[Data records]
==*==

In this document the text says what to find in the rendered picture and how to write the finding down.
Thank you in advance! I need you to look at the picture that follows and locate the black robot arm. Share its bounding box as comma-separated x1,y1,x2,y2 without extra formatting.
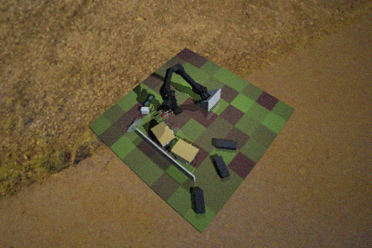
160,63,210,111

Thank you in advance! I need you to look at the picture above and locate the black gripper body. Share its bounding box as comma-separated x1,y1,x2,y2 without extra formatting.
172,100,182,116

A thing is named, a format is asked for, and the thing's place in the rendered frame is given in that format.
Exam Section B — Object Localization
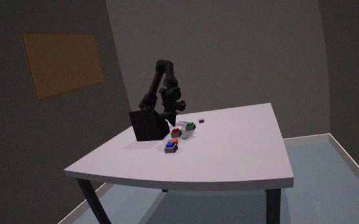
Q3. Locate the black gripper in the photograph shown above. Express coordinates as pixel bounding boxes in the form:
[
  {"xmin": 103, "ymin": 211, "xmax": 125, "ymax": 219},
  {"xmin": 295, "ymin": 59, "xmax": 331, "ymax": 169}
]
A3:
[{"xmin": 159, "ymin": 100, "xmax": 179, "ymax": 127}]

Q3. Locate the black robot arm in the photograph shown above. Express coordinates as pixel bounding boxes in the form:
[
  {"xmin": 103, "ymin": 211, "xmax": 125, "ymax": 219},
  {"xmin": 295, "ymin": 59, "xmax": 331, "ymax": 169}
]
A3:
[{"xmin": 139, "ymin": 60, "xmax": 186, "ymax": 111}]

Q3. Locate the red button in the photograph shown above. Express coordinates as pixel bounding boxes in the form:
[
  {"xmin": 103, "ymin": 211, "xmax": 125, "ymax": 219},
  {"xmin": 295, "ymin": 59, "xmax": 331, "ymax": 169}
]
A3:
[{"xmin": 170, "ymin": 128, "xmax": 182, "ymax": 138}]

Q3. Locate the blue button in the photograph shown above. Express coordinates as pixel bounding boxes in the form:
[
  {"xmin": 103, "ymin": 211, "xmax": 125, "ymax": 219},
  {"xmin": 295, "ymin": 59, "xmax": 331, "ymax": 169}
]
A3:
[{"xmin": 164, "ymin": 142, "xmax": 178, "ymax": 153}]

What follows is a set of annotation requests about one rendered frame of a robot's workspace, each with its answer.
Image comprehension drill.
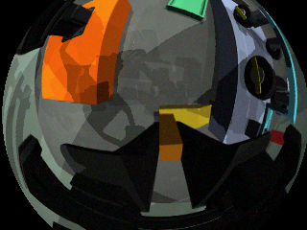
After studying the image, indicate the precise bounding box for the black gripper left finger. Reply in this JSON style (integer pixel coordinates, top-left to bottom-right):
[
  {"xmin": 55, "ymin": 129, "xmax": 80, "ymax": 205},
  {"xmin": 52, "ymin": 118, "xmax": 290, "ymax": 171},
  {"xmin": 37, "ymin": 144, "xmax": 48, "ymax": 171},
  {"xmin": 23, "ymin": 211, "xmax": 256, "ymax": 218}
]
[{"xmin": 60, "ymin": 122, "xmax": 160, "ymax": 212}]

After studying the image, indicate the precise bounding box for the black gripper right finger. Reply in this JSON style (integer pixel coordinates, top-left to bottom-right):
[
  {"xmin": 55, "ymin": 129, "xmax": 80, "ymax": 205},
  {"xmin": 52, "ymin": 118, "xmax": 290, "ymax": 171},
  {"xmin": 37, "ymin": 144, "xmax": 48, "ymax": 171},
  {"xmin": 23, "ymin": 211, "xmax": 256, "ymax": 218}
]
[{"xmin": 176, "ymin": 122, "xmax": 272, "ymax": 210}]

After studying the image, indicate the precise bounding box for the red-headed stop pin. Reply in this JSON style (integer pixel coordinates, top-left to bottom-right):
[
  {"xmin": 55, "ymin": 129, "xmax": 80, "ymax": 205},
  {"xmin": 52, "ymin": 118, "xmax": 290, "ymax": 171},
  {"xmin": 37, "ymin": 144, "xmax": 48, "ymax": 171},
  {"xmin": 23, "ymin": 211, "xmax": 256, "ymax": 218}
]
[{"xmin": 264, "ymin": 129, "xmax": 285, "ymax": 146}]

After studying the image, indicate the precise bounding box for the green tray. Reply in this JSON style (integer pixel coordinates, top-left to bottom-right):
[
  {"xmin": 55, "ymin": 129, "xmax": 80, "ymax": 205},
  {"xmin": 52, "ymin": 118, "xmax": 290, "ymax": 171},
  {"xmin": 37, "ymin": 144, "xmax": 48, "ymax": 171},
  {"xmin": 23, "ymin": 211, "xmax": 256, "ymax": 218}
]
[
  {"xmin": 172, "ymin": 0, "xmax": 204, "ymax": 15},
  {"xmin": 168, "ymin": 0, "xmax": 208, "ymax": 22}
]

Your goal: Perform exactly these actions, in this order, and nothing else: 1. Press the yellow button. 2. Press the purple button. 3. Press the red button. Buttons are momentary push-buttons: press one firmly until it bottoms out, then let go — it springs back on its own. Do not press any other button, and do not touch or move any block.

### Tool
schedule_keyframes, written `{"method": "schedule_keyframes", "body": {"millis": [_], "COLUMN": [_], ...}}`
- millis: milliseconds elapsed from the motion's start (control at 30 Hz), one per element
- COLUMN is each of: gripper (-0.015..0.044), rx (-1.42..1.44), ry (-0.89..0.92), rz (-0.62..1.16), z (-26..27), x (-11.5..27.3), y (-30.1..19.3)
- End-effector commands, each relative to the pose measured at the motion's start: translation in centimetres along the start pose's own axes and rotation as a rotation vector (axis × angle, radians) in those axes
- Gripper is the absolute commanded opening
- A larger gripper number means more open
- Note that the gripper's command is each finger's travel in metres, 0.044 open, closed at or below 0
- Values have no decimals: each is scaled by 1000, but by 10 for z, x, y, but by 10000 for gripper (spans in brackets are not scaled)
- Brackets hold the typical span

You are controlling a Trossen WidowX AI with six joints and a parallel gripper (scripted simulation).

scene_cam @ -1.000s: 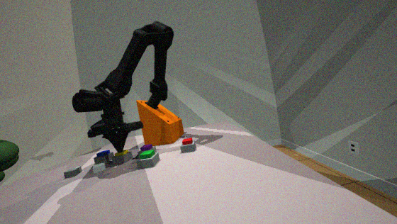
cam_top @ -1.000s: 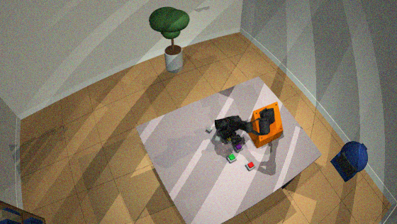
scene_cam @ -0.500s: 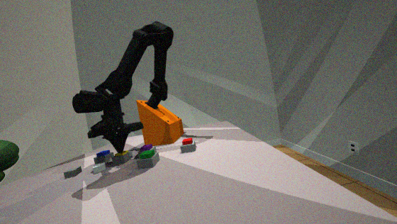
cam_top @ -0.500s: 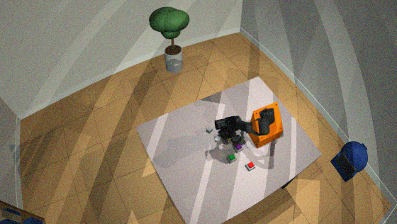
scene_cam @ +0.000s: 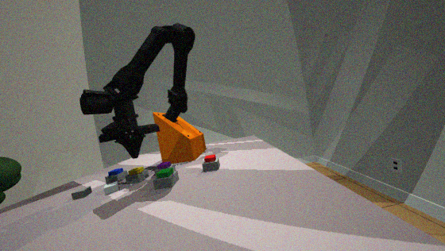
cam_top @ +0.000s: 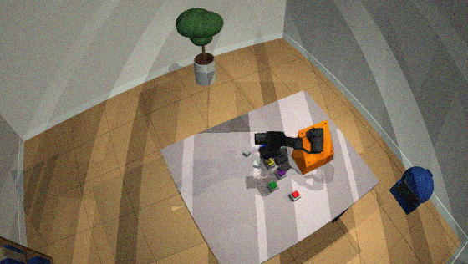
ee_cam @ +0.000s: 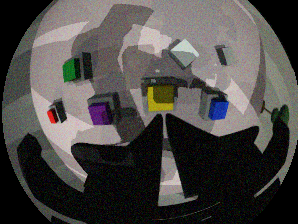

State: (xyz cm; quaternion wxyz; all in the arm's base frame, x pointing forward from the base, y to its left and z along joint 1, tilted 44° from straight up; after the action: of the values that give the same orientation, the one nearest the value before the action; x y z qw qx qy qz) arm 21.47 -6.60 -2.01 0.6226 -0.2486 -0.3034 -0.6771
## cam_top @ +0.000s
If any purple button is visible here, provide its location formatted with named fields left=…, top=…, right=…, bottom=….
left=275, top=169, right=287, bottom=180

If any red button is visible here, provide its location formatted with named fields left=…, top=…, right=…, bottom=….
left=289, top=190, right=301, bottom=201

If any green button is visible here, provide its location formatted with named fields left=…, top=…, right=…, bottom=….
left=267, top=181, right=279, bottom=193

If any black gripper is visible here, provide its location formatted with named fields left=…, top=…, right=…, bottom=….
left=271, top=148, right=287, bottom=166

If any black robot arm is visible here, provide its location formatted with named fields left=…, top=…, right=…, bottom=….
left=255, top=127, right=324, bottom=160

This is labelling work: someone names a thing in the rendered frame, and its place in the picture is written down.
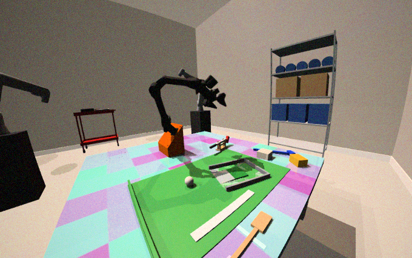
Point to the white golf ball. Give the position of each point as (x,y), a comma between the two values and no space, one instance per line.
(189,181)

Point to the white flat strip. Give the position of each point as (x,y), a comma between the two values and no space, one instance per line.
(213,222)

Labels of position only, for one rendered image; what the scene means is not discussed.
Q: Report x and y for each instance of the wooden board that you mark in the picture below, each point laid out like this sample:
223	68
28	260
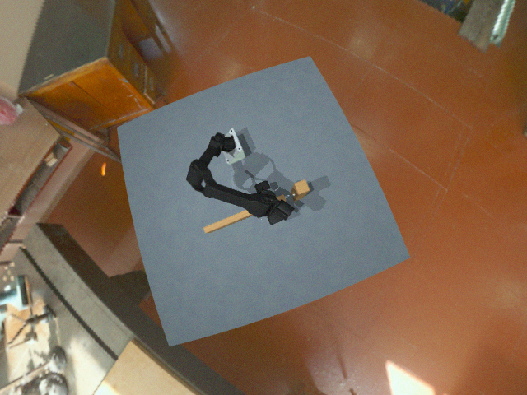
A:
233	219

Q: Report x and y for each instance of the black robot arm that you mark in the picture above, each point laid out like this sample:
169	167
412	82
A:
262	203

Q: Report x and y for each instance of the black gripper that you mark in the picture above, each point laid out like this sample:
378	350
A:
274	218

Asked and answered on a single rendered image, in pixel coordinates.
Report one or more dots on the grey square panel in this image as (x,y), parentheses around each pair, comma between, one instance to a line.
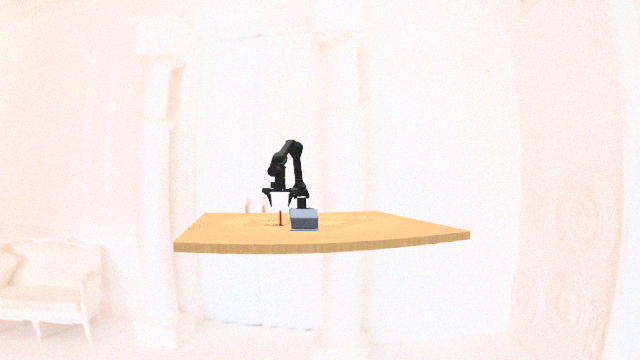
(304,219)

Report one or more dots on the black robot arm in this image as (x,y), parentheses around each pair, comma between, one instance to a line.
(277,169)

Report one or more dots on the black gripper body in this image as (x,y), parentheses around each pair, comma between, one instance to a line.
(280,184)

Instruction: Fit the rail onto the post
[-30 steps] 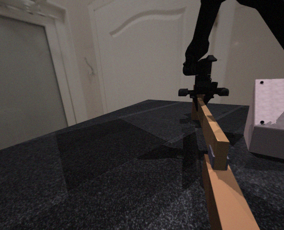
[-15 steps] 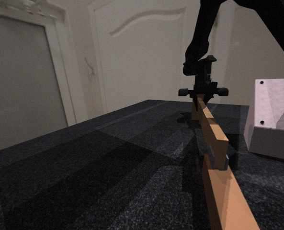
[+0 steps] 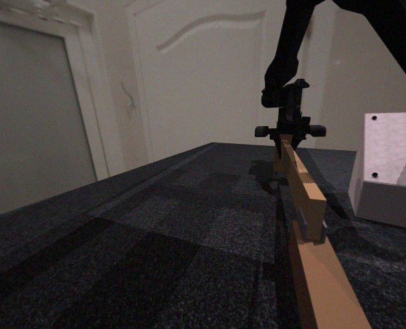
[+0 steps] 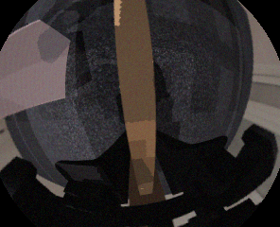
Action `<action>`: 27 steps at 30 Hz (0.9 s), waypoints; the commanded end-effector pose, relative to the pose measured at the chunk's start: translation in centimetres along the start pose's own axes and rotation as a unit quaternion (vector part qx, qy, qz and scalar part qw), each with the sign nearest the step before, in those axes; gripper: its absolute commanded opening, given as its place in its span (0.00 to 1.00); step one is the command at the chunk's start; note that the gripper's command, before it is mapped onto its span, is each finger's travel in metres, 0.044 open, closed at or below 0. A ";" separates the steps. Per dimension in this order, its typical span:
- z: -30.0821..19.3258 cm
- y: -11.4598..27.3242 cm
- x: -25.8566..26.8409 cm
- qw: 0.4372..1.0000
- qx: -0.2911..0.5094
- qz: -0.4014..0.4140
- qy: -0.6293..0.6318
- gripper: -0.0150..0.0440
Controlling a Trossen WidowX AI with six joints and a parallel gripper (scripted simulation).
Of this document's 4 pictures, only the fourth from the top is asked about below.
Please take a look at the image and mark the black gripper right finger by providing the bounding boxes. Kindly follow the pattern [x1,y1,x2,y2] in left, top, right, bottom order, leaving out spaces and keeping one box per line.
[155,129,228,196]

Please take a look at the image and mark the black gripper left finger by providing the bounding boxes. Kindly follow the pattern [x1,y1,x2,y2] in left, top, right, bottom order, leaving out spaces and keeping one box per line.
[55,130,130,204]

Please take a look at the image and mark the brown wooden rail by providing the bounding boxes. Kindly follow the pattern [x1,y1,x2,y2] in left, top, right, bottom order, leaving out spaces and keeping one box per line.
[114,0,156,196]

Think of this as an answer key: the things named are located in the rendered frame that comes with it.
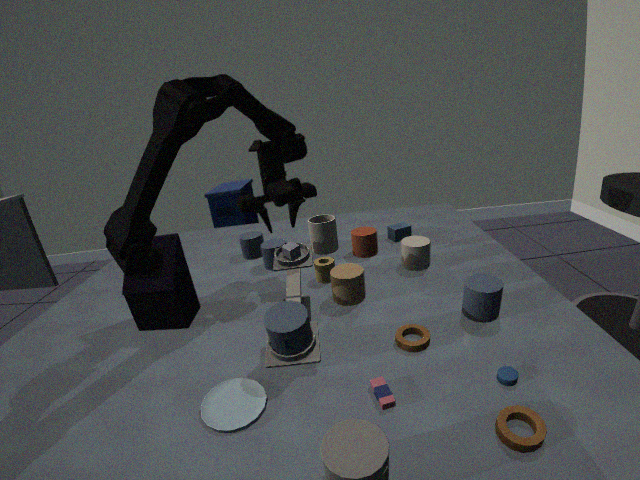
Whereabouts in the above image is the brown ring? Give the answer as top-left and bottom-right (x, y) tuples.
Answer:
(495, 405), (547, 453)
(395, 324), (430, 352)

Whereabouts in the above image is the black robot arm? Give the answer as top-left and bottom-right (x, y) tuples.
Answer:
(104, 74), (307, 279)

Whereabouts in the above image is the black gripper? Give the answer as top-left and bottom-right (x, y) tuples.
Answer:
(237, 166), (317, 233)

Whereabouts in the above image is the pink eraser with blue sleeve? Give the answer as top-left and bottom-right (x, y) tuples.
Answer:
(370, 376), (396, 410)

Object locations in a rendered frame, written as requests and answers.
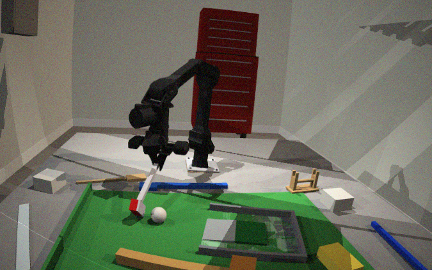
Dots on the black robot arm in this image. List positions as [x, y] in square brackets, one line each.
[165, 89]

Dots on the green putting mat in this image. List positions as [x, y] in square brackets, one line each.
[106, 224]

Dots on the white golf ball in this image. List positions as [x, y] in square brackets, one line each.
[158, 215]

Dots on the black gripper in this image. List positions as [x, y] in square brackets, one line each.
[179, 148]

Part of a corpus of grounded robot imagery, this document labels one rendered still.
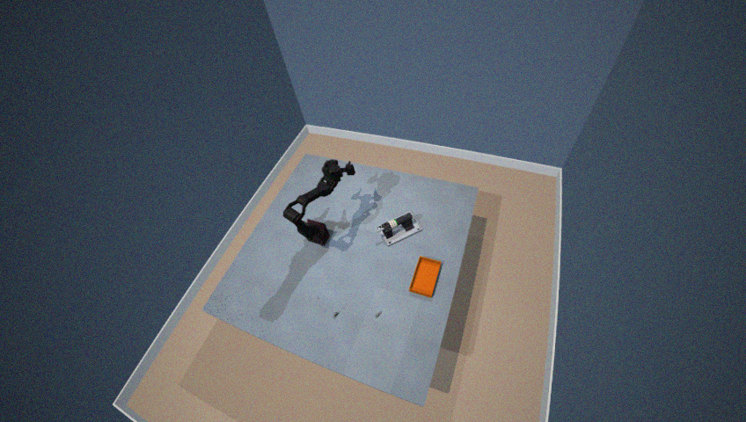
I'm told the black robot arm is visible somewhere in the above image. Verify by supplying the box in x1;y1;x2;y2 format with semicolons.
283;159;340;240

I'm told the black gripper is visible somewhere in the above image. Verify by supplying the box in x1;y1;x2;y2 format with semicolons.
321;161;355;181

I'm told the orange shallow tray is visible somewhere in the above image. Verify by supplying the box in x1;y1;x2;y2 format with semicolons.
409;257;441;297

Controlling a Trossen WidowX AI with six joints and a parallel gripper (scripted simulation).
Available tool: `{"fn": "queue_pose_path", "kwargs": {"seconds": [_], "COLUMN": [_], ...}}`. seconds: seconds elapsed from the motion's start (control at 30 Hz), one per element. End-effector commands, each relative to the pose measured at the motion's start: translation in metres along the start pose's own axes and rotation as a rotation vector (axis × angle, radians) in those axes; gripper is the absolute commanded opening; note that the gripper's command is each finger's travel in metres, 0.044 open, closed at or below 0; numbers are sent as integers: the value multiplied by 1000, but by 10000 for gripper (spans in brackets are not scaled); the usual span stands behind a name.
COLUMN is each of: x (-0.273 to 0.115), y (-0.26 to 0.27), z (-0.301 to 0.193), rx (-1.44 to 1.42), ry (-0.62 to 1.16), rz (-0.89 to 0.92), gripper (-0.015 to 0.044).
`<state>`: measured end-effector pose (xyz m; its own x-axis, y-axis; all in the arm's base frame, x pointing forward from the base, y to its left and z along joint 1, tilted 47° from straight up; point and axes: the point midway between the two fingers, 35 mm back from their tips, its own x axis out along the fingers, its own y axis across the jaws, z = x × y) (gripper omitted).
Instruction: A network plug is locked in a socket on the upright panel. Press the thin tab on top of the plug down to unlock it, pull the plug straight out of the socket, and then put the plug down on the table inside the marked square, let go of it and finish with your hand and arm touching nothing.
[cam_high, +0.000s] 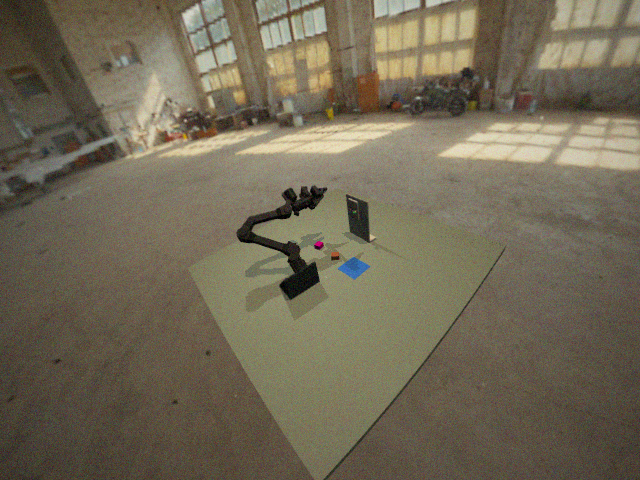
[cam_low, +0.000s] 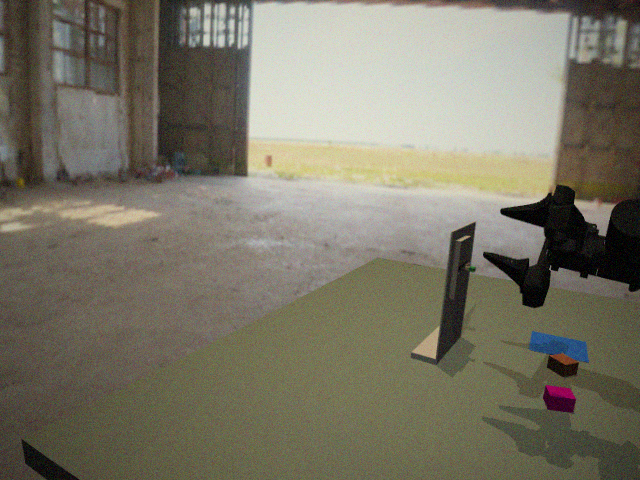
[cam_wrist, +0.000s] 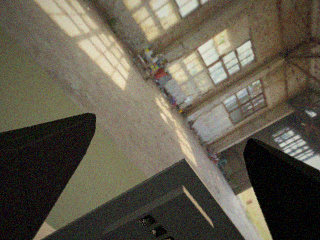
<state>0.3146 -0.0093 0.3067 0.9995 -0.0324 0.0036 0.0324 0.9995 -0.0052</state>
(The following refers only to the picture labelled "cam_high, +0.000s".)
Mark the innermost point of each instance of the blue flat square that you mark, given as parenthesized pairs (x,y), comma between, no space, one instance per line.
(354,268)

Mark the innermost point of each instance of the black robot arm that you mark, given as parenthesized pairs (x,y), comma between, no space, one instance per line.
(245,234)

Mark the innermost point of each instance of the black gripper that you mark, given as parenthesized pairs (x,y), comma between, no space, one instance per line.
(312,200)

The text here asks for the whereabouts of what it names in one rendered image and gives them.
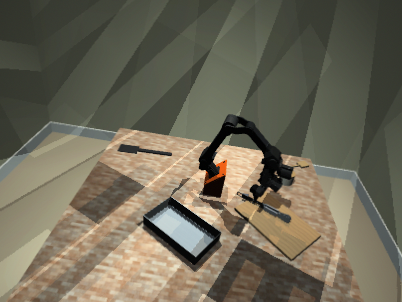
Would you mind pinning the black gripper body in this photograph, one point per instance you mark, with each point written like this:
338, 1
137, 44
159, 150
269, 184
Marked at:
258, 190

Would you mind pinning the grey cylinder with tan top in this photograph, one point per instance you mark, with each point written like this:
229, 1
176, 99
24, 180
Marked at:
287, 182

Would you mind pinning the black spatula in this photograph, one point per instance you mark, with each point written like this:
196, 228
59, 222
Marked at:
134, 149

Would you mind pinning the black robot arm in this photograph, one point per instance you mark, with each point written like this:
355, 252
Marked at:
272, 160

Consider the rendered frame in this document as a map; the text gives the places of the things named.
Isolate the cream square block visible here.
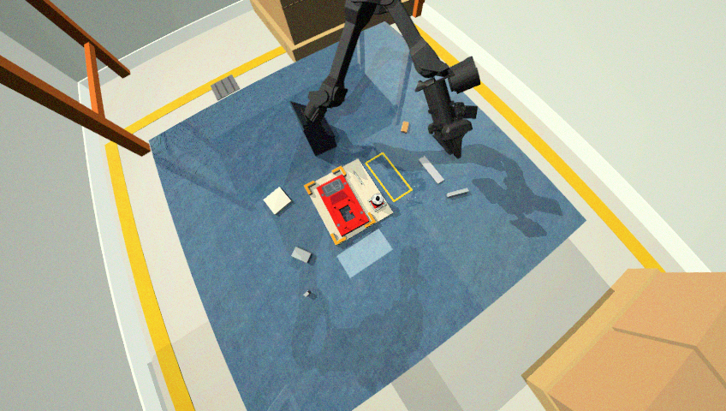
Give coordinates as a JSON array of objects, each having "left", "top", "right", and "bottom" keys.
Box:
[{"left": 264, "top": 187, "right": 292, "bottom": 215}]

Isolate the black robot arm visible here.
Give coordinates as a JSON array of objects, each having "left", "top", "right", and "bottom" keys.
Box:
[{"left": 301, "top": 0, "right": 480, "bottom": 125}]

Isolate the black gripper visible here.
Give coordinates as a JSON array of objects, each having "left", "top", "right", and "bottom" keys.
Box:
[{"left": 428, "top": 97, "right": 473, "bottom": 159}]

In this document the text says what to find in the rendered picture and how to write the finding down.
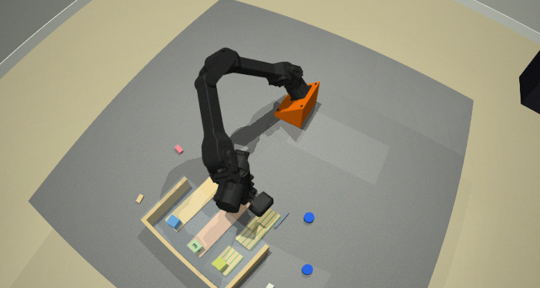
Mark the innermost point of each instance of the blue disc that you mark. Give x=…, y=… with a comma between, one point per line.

==*==

## What you have to do
Show every line of the data that includes the string "pointing".

## Answer to this task
State: (xyz cm; quaternion wxyz; all in the arm's base frame, x pointing forward from the base, y to its left and z along joint 1, tilted 44° from straight up; after the action: of the values that give the same orientation, the one nearest the value before the action; x y z qw qx qy qz) arm 21.47 -6.60 -2.01 0.6226 -0.2486 -0.3034 -0.6771
`<state>`: measured end-effector pose (xyz m; its own x-axis, y-axis; all in the arm's base frame, x pointing forward from the base, y to its left and z along joint 1, tilted 47° from straight up; point and axes: the point midway between the two fingers, 35 mm back from their tips, its own x axis out along the fingers, its own y axis across the jaws, z = x × y) (gripper omitted).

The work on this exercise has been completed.